Тот, кто не может довести свой тренировочный анализ до поворотной точки, когда со страхом и трепетом доказывается, что все требования, сформулированные в анализе, и более всего первоначальное требование стать аналитиком, которое сейчас должно быть выполнено, были просто переносами, предназначенными для поддержания неустойчивого или сомнительного в своей проблематичности желания, - такой человек не знает, что нужно получить от субъекта, чтобы он мог взять на себя руководство анализом или просто предложить его точную интерпретацию.

Эти соображения подтверждают мою уверенность в том, что анализ переноса естественен.
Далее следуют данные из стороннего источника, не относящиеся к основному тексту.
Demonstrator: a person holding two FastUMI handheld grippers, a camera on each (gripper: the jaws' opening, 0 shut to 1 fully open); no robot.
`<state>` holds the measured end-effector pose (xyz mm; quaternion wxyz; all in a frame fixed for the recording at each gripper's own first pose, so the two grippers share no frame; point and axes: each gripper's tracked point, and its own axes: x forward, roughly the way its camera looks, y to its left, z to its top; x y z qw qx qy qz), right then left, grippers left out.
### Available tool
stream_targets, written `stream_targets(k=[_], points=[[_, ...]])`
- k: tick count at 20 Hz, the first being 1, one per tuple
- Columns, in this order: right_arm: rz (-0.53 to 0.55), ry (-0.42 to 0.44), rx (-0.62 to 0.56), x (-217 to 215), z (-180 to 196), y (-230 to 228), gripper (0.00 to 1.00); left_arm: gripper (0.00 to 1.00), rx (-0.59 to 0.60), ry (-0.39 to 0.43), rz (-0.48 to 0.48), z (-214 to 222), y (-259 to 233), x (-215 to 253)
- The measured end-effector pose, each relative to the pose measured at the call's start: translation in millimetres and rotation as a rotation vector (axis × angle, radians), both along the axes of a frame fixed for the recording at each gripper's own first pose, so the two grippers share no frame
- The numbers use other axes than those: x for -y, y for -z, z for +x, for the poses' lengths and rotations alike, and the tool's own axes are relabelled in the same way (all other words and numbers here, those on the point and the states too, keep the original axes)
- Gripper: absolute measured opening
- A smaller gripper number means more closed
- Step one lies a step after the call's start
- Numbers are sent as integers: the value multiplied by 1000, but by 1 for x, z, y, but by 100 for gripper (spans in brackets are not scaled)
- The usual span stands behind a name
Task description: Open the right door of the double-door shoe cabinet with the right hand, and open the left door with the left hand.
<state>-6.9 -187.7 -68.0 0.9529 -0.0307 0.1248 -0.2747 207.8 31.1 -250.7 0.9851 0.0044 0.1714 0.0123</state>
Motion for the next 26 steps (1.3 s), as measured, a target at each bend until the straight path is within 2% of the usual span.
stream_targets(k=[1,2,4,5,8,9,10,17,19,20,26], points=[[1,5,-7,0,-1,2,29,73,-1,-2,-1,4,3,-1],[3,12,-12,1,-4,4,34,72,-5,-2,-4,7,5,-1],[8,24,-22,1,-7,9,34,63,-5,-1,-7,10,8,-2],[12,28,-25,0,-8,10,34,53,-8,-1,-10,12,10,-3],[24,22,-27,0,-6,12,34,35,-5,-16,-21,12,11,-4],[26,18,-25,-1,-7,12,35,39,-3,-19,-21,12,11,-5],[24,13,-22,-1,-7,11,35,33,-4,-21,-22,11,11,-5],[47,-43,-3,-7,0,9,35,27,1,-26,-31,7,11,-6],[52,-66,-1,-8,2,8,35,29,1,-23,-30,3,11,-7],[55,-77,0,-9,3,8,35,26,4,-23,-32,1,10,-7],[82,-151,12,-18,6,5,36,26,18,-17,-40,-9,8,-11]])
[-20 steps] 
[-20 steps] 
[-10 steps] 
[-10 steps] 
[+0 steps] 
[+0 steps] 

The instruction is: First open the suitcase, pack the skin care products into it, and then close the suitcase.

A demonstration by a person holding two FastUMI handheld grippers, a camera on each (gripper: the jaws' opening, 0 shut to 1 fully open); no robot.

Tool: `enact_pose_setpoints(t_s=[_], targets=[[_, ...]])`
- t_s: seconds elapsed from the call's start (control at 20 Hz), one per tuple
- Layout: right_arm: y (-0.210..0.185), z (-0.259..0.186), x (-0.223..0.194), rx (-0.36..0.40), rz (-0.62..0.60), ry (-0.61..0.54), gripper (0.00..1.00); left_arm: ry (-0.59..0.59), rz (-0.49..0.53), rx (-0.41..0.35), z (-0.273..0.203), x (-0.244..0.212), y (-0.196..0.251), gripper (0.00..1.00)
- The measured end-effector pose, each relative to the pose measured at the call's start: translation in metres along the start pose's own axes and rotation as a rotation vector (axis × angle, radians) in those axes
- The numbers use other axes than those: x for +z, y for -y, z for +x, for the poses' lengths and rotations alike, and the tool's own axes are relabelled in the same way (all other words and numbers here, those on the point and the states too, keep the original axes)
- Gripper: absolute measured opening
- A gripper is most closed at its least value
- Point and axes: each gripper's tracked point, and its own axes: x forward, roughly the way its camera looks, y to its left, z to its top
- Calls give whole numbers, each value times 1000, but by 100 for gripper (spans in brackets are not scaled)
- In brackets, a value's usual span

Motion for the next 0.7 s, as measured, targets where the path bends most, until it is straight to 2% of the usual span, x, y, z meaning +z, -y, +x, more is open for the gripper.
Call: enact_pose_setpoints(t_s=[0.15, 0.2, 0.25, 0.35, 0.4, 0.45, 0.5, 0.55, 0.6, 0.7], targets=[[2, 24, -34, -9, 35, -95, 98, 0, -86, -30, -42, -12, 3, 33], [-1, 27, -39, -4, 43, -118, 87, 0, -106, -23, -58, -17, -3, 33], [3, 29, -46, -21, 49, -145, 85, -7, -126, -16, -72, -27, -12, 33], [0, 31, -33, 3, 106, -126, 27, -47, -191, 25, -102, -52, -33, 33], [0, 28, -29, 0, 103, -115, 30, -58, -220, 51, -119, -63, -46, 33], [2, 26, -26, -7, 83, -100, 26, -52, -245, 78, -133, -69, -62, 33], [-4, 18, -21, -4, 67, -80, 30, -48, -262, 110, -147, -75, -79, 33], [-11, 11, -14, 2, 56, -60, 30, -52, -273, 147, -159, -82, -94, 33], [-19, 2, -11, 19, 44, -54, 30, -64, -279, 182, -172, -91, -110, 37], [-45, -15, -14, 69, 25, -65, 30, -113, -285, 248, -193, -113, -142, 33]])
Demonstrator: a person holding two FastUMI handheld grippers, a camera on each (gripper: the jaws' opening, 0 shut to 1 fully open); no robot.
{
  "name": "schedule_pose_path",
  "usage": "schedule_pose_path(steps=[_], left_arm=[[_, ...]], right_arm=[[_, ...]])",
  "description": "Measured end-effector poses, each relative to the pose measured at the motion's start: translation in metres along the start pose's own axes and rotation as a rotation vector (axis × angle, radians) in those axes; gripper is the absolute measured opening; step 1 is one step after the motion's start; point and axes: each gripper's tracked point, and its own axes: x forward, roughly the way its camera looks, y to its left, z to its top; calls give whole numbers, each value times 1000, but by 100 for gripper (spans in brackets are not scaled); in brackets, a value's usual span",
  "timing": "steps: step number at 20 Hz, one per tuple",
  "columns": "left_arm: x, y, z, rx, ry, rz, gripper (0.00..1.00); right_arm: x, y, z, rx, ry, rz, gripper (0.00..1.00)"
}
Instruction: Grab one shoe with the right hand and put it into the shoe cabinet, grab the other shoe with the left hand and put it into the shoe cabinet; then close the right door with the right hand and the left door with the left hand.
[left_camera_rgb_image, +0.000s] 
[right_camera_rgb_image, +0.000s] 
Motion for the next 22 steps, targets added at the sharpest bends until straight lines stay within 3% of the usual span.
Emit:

Ведь перенос уже сам по себе является анализом внушения, поскольку он ставит субъекта по отношению к его требованию в положение, которое он занимает только благодаря своему желанию.

Только для того, чтобы сохранить эти рамки переноса, фрустрация должна преобладать над удовлетворением.

Когда сопротивление субъекта противостоит внушению, это лишь желание поддержать желание субъекта. Как таковое, оно должно быть отнесено к позитивному переносу, поскольку именно желание сохраняет направление анализа, помимо эффектов требования.

Как мы видим, эти предложения довольно сильно отличаются от общепринятых мнений на этот счет. Если хотя бы они заставят людей задуматься о том, что где-то что-то пошло не так, я добьюсь своей цели.

15. Здесь уместно сделать несколько замечаний о формировании симптомов.